Information supplied:

===============

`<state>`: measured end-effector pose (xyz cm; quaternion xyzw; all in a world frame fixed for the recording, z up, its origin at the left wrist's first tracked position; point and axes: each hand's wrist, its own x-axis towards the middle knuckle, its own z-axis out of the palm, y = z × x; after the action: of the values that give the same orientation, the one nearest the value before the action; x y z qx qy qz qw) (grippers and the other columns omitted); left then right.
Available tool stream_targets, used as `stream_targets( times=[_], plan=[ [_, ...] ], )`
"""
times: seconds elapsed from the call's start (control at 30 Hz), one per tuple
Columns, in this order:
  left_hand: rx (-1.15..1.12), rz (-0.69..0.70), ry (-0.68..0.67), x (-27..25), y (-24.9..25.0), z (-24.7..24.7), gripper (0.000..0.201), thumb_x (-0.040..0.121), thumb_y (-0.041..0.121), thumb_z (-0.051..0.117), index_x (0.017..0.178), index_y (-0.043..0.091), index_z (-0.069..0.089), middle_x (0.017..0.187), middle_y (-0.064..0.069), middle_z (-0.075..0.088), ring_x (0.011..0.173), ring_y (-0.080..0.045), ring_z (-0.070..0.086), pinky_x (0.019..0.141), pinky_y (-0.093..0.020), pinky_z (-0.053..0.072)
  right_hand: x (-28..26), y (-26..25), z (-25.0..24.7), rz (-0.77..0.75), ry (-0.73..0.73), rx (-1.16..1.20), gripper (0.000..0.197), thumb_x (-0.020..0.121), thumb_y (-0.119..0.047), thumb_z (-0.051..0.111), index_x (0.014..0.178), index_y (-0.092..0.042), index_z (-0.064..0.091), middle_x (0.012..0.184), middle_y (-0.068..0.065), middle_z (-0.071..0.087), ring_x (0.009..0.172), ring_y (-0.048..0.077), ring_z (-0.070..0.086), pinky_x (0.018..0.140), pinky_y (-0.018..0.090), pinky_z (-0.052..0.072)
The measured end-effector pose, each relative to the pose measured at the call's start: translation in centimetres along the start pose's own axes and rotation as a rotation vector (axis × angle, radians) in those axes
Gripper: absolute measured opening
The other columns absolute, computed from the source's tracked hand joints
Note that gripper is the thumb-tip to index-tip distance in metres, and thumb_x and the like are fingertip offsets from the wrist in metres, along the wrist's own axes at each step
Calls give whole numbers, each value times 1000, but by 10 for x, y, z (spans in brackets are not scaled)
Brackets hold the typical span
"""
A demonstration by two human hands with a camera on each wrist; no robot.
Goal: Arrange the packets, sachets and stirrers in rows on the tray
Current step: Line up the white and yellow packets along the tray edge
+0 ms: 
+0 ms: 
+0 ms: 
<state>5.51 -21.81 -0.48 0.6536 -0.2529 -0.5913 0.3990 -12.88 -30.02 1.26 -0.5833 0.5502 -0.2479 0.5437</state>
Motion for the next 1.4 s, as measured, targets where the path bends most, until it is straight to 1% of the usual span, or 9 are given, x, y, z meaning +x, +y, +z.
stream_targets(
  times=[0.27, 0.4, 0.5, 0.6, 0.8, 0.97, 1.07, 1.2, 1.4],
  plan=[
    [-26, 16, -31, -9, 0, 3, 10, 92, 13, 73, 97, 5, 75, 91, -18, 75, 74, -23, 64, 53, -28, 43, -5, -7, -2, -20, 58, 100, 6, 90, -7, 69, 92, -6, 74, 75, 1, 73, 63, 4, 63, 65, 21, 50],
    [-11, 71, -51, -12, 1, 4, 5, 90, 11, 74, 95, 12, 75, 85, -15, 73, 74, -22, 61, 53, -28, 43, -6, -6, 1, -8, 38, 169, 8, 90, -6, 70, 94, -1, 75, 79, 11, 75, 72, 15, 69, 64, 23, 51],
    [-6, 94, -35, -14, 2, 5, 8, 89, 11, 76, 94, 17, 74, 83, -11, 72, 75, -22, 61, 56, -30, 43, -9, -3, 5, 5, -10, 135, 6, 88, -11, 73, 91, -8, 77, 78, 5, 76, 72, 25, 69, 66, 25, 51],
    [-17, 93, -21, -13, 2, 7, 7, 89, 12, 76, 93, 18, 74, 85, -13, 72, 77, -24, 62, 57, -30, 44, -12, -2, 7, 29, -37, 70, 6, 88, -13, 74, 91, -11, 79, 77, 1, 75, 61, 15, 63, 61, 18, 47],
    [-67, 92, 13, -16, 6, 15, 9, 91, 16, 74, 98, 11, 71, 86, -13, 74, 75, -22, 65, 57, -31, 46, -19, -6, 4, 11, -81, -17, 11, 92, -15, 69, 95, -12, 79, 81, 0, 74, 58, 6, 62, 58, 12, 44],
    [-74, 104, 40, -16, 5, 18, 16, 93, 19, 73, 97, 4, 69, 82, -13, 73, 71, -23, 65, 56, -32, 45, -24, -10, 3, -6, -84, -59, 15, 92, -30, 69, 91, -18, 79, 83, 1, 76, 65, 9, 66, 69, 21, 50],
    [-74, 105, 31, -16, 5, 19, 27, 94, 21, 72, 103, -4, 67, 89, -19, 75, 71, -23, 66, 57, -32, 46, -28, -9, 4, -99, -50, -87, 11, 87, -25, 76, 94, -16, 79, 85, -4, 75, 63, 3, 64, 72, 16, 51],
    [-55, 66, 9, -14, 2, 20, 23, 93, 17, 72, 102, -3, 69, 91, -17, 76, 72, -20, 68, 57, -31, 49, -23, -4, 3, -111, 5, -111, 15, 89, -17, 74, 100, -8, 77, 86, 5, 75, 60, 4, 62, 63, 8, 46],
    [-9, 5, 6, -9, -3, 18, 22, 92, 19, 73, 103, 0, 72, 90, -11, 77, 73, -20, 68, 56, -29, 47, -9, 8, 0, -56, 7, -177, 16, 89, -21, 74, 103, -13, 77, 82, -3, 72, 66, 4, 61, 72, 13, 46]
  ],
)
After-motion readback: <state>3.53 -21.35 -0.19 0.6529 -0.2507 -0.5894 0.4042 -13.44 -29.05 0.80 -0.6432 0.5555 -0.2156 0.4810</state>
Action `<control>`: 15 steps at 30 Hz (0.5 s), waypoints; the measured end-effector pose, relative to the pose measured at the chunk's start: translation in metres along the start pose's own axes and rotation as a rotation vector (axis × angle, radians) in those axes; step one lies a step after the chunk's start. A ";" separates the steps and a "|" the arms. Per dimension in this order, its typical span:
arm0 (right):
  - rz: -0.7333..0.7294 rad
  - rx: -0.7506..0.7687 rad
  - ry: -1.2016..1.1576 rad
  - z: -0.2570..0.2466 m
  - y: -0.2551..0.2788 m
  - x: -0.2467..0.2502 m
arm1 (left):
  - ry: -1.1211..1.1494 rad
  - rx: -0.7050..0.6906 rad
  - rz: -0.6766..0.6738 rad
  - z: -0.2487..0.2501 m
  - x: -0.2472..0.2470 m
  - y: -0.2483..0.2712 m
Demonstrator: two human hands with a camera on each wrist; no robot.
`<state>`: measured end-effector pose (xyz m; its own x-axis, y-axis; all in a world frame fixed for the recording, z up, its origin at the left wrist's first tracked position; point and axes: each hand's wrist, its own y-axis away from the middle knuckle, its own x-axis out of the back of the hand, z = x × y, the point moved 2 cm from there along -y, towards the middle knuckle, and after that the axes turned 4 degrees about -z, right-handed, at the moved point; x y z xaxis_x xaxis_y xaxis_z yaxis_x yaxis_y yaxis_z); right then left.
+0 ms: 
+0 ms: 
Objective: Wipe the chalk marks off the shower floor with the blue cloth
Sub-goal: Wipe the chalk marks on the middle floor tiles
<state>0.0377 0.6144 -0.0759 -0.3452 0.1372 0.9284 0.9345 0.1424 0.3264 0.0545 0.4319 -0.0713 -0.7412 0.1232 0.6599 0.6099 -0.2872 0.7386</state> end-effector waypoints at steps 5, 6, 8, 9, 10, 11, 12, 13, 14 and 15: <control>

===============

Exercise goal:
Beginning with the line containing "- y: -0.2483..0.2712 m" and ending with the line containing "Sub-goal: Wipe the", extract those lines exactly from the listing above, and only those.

Response to this exercise:
  - y: -0.2483..0.2712 m
Demonstrator: two human hands with a camera on each wrist; no robot.
`<state>`: measured end-effector pose (xyz m; its own x-axis, y-axis; all in a world frame fixed for the recording, z up, its origin at the left wrist's first tracked position; point and axes: each hand's wrist, its own y-axis away from the middle knuckle, its own x-axis out of the back of the hand, z = x × y, the point moved 2 cm from there along -y, towards the middle knuckle, and after that the axes turned 4 degrees about -z, right-handed, at the moved point; x y z xaxis_x xaxis_y xaxis_z yaxis_x yaxis_y yaxis_z); right then left.
+0 ms: 
+0 ms: 
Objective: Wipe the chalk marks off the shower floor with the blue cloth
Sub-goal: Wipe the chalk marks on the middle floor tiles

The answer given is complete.